Imagina que en América Latina viven más o menos 113 millones de personas en asentamientos urbanos informales, algo cercano al 23% de todos los habitantes de las ciudades. Específicamente en México la situación es difícil de calcular pues ni siquiera el INEGI ha sacado información estadística. Sin embargo, entre toda la falta de información, algo sí sabemos: a un año del sismo este número corre riesgo de ser cada vez mayor.

En el librito, un asentamiento humano se puede definir como un grupo de familias —8 o más— que viven en un terreno con situaciones legales irregulares, y que al menos tiene la falta de acceso formal a un servicio básico; o sea, electricidad, agua, alcantarillado, etc.

Fuera del librito la cosa cambia: personas en estados vulnerables, con un déficit de servicios básicos y derechos humanos. Una calidad de vida marcada por el hacinamiento y la falta de planeación. Familias enteras que no cuentan para los programas gubernamentales —ni para sus estadísticas—, que viven en el prejuicio, la discriminación y el estigma. Un grupo de gente que vive, sí en la capital, pero básicamente en otra ciudad.

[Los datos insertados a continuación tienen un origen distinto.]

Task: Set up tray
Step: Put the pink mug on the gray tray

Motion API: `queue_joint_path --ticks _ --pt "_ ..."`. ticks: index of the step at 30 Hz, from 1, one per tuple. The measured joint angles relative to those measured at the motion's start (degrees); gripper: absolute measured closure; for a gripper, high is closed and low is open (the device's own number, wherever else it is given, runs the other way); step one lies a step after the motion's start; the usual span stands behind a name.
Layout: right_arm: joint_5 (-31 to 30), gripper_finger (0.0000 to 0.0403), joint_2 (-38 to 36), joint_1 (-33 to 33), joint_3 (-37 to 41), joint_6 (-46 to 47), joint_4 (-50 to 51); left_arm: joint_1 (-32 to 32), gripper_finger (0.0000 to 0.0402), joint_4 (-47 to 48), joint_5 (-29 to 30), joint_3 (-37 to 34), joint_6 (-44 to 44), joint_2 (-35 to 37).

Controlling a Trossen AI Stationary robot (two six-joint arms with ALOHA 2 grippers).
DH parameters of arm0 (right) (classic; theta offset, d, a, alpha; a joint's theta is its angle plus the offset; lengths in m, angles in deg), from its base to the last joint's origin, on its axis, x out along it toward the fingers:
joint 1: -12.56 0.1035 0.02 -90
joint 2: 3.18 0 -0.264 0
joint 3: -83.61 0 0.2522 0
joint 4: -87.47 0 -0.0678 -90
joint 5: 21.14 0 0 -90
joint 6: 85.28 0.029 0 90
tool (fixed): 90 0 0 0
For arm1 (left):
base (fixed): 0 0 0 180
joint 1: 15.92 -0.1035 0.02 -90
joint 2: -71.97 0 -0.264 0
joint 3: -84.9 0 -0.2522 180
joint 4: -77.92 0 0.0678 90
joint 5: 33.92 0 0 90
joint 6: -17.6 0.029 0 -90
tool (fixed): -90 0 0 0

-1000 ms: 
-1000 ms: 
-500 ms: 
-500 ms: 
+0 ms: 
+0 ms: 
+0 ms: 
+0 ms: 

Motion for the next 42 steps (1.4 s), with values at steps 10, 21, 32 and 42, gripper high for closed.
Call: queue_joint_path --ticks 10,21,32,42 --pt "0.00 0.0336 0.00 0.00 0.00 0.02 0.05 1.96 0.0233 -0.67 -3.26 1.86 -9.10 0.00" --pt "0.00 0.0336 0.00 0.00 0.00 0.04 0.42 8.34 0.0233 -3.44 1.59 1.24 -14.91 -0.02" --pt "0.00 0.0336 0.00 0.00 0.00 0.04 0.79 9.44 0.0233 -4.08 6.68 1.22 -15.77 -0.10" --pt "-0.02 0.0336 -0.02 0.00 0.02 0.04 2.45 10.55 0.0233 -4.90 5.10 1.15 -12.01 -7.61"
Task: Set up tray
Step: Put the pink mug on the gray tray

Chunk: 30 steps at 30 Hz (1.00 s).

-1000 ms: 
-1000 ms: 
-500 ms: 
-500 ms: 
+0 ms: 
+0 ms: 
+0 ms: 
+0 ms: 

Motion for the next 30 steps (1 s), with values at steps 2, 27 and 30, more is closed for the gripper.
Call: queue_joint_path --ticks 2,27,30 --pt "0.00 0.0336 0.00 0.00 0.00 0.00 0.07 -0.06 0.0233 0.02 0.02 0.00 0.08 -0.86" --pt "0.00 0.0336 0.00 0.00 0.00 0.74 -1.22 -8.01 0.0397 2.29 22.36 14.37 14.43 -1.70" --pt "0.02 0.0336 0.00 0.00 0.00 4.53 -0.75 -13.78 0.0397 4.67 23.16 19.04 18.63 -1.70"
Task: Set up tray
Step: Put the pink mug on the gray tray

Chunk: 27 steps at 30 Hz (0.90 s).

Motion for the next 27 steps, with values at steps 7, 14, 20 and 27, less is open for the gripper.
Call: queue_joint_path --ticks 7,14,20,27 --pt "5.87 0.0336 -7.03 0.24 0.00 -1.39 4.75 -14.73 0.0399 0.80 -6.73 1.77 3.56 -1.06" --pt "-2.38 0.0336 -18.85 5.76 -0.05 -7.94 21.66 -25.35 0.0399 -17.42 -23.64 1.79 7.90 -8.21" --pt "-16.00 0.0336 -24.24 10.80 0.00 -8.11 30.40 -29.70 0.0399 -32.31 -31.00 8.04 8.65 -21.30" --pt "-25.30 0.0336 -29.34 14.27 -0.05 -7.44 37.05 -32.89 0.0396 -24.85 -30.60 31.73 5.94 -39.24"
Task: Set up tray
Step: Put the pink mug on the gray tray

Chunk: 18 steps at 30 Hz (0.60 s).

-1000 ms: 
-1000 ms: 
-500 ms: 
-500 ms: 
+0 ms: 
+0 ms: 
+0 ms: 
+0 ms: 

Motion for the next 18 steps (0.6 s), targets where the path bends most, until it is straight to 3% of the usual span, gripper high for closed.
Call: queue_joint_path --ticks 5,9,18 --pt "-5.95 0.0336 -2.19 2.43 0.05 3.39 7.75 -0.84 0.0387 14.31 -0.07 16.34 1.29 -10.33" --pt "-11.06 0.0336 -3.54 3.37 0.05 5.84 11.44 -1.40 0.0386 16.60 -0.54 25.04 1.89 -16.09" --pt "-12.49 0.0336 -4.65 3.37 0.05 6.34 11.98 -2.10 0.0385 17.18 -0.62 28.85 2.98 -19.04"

Si somos precisos, a un año de los sismos de septiembre no podemos asegurar la aparición de nuevos asentamientos irregulares. Algunos dirían que les falta “consolidación”.

Campamento de damnificados // Foto: Publimetro

Sin embargo, existen campamentos de damnificados que, ante la falta de respuesta gubernamental y la vulneración de su derecho a una vivienda adecuada, siguen activos hasta el día de hoy. Campamentos en espacios públicos o predios prestados. Formalmente sin agua ni luz y, muchas veces, ni siquiera un techo apropiado para aguantar esta época de lluvias.

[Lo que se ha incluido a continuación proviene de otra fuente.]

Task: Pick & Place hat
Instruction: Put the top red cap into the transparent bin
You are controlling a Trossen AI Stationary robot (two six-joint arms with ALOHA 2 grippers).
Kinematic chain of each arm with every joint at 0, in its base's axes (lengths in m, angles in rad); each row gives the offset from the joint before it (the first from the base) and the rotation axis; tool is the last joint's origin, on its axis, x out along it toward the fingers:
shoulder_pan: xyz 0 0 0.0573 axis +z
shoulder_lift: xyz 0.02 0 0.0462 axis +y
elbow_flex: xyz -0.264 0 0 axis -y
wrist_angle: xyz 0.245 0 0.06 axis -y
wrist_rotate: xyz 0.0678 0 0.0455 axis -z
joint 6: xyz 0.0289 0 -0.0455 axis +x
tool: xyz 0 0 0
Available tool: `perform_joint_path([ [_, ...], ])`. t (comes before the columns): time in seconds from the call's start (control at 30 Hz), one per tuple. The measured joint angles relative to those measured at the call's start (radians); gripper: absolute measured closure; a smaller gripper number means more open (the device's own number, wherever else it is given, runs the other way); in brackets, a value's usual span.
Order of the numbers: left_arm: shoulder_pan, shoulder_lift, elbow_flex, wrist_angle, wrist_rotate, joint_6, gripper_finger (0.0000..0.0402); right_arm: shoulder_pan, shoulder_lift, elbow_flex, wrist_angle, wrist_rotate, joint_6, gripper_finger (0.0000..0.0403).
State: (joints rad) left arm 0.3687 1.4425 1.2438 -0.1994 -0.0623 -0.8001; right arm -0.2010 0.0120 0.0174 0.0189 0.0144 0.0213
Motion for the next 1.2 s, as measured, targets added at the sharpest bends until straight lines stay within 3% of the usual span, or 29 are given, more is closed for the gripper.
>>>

Un ejemplo conocido es el de las y los vecinos del Multifamiliar de Tlalpan. Todavía viven en un parque y ocupan las canchas deportivas de su unidad. Sienten día a día las desventajas de vivir en un lugar que no fue pensado para eso.

Y sí, las “desventajas” no son únicamente en la calidad de vida. Las personas que viven en asentamientos irregulares que ya se consolidaron se enfrentan día a día a decenas de estigmas sociales.

Carlos Luis Escoffié, un abogado especializado en derechos humanos y voluntario en TECHO, escribía hace unas semanas sobre esta situación.

Escoffié decía que para lo que la sociedad son “paracaidistas, invasores, oportunistas o huevones que no pagan sus impuestos”, en la realidad son situaciones precarias en vacíos legales, con servicios informales —que termina siendo más caro conseguir agua por tus propios medios que pagarla, por ejemplo— o una forma más de exclusión.  

Claro, y todo bajo la más profunda invisibilización institucional. Al final del día, “no sabemos cuántos asentamientos existen, cuánta gente habita en ellos, en qué condiciones y si tienen acceso a los servicios más básicos”.

¿Y qué hacer?

Una sola palabra: reconstrucción.

El verdadero reto está en reconstruir lo más pronto posible. Así, evitaríamos que cientos de personas, por no tener otra alternativa, terminen consolidando su derecho a una vivienda digna en lugares que no tienen —ni cerca— las condiciones adecuadas para desarrollarse.